-- Opening Marker --

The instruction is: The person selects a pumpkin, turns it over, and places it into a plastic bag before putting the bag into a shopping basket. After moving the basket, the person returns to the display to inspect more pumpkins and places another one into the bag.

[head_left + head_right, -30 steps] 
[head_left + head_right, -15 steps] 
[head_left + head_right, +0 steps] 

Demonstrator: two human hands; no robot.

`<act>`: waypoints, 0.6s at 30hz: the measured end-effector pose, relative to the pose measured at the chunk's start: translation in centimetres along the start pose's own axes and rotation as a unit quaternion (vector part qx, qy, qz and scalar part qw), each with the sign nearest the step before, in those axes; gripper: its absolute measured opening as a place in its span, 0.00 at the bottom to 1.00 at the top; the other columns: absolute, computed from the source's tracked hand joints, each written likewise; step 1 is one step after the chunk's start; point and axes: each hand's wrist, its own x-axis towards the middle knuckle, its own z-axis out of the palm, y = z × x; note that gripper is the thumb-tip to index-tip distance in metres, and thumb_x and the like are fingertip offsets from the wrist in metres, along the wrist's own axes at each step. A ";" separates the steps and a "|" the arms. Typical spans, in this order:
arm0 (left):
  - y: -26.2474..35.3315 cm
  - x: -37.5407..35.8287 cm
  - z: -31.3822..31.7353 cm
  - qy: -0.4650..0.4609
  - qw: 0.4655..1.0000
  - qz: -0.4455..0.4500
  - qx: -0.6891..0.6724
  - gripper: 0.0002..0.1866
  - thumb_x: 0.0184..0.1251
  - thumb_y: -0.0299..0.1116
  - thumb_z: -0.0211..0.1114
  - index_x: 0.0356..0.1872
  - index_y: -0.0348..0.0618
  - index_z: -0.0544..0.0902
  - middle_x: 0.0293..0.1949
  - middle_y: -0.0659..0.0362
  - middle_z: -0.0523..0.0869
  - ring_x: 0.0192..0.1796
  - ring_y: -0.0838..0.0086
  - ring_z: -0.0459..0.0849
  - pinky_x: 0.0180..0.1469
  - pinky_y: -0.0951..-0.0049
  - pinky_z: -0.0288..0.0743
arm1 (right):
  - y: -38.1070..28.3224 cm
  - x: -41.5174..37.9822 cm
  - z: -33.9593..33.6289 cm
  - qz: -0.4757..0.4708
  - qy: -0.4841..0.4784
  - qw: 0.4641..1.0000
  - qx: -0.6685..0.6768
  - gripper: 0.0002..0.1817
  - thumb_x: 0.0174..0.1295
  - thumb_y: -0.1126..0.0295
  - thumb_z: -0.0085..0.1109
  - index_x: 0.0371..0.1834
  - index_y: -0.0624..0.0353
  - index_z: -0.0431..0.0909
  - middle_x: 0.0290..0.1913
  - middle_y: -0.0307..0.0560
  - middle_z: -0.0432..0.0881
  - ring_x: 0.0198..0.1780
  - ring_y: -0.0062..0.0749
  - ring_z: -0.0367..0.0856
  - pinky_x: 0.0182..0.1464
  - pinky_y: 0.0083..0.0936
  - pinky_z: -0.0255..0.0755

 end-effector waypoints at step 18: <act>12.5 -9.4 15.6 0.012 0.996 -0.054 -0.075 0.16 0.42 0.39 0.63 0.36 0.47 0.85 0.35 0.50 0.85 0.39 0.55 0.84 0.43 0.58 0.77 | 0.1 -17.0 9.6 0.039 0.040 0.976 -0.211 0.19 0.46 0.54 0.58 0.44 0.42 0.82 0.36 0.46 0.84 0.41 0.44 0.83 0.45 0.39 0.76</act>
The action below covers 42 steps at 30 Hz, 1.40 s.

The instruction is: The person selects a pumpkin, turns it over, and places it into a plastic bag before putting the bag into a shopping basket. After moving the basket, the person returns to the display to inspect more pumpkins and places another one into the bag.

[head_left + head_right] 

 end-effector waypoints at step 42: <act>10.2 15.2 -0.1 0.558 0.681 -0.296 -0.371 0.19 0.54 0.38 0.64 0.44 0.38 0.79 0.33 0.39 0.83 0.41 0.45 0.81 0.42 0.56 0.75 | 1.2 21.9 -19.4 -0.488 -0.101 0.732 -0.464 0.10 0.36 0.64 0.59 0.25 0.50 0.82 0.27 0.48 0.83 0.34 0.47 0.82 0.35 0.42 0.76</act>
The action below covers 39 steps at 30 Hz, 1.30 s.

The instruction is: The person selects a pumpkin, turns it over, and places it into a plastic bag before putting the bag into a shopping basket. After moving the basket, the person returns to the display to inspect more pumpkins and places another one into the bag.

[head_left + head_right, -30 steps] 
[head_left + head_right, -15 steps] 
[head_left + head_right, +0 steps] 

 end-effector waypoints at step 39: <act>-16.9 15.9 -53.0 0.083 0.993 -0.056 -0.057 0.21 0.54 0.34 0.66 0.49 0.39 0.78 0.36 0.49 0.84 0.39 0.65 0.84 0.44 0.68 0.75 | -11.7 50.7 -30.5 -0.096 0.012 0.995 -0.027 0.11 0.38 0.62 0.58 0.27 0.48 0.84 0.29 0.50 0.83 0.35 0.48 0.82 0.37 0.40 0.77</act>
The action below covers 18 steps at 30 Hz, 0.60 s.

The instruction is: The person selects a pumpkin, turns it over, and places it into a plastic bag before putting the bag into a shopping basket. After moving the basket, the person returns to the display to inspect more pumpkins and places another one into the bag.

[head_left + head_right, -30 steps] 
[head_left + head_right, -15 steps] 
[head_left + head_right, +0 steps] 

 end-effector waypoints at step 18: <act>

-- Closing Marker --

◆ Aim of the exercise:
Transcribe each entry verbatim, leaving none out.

◆ Your response:
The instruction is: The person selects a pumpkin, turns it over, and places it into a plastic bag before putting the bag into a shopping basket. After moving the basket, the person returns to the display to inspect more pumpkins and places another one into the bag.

[head_left + head_right, -30 steps] 
[head_left + head_right, -15 steps] 
[head_left + head_right, +0 steps] 

Demonstrator: two human hands; no robot.

`<act>`: waypoints, 0.6s at 30hz: the measured end-effector pose, relative to the pose measured at the chunk's start: translation in centimetres along the start pose's own axes and rotation as a unit quaternion (vector part qx, qy, qz and scalar part qw), each with the sign nearest the step before, in those axes; gripper: its absolute measured opening as a place in its span, 0.00 at the bottom to 1.00 at the top; the other columns: absolute, computed from the source's tracked hand joints, each written likewise; step 1 is one step after the chunk's start; point and axes: each hand's wrist, its own x-axis towards the middle knuckle, its own z-axis out of the palm, y = z × x; note that gripper is the thumb-tip to index-tip distance in metres, and thumb_x and the like are fingertip offsets from the wrist in metres, along the wrist's own axes at each step. A ";" separates the steps and a "|" the arms. Typical spans, in this order:
arm0 (left):
  - y: -26.2474..35.3315 cm
  - x: -37.5407..35.8287 cm
  - z: -31.3822..31.7353 cm
  - qy: -0.4650..0.4609
  - qw: 0.4655..1.0000
  - qz: -0.4455..0.4500
  - qx: -0.6891..0.6724
  - gripper: 0.0002..0.1866
  - thumb_x: 0.0184..0.1251
  - thumb_y: -0.0299..0.1116
  - thumb_z: -0.0211..0.1114
  - index_x: 0.0356..0.1872
  - index_y: -0.0348..0.0618
  - index_z: -0.0544..0.0902
  - middle_x: 0.0293..0.1949
  - middle_y: -0.0659..0.0362
  - middle_z: -0.0523..0.0869
  - ring_x: 0.0192..0.1796
  - ring_y: -0.0838..0.0086
  - ring_z: -0.0459..0.0849
  - pinky_x: 0.0180..0.1469
  - pinky_y: -0.0951..-0.0049
  - pinky_z: -0.0288..0.0743
arm1 (right):
  - y: -38.1070..28.3224 cm
  - x: -41.5174..37.9822 cm
  - z: -33.9593..33.6289 cm
  - qz: -0.4757..0.4708
  - qy: -0.4841..0.4784
  - qw: 0.4641..1.0000
  - qx: -0.6685..0.6768
  - gripper: 0.0002..0.1817
  - thumb_x: 0.0174..0.1295
  - thumb_y: -0.1126..0.0295
  - thumb_z: -0.0085..0.1109
  - index_x: 0.0371..0.1834
  - index_y: -0.0624..0.0353
  - index_z: -0.0431..0.0909
  - middle_x: 0.0290..0.1913
  - middle_y: -0.0307..0.0560
  - middle_z: -0.0432..0.0881
  - ring_x: 0.0198..0.1780
  - ring_y: -0.0062..0.0749
  - ring_z: -0.0367..0.0856
  - pinky_x: 0.0182..0.1464
  - pinky_y: 0.0083..0.0936
  - pinky_z: -0.0255..0.0755

 end-effector waypoints at step 18: <act>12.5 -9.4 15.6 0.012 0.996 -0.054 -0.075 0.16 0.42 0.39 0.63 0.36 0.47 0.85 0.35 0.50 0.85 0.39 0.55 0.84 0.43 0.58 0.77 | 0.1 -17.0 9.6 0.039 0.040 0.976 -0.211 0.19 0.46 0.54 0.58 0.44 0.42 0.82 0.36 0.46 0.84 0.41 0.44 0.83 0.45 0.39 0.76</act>
The action below covers 42 steps at 30 Hz, 1.40 s.

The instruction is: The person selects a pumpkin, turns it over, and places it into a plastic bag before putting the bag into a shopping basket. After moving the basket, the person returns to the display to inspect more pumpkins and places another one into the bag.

[head_left + head_right] 

 end-effector waypoints at step 42: <act>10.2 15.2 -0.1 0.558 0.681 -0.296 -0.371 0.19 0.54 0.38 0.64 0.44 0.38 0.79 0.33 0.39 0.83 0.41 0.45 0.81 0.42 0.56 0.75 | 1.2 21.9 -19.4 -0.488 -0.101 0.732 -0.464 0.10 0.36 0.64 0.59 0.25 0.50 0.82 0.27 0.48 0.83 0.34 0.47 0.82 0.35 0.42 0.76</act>
The action below covers 39 steps at 30 Hz, 1.30 s.

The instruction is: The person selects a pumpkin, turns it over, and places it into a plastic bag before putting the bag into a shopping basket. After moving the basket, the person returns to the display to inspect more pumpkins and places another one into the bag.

[head_left + head_right, -30 steps] 
[head_left + head_right, -15 steps] 
[head_left + head_right, +0 steps] 

 end-effector waypoints at step 39: <act>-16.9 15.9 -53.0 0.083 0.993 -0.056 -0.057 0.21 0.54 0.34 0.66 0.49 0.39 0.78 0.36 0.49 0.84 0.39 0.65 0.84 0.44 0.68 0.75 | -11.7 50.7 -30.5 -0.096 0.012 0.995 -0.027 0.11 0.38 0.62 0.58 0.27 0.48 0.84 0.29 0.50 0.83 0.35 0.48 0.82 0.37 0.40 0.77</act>
The action below covers 18 steps at 30 Hz, 0.60 s.

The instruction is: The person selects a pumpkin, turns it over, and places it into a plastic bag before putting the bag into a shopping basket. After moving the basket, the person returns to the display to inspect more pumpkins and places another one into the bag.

[head_left + head_right, -30 steps] 
[head_left + head_right, -15 steps] 
[head_left + head_right, +0 steps] 

 end-effector waypoints at step 18: <act>

The answer requires no further additions.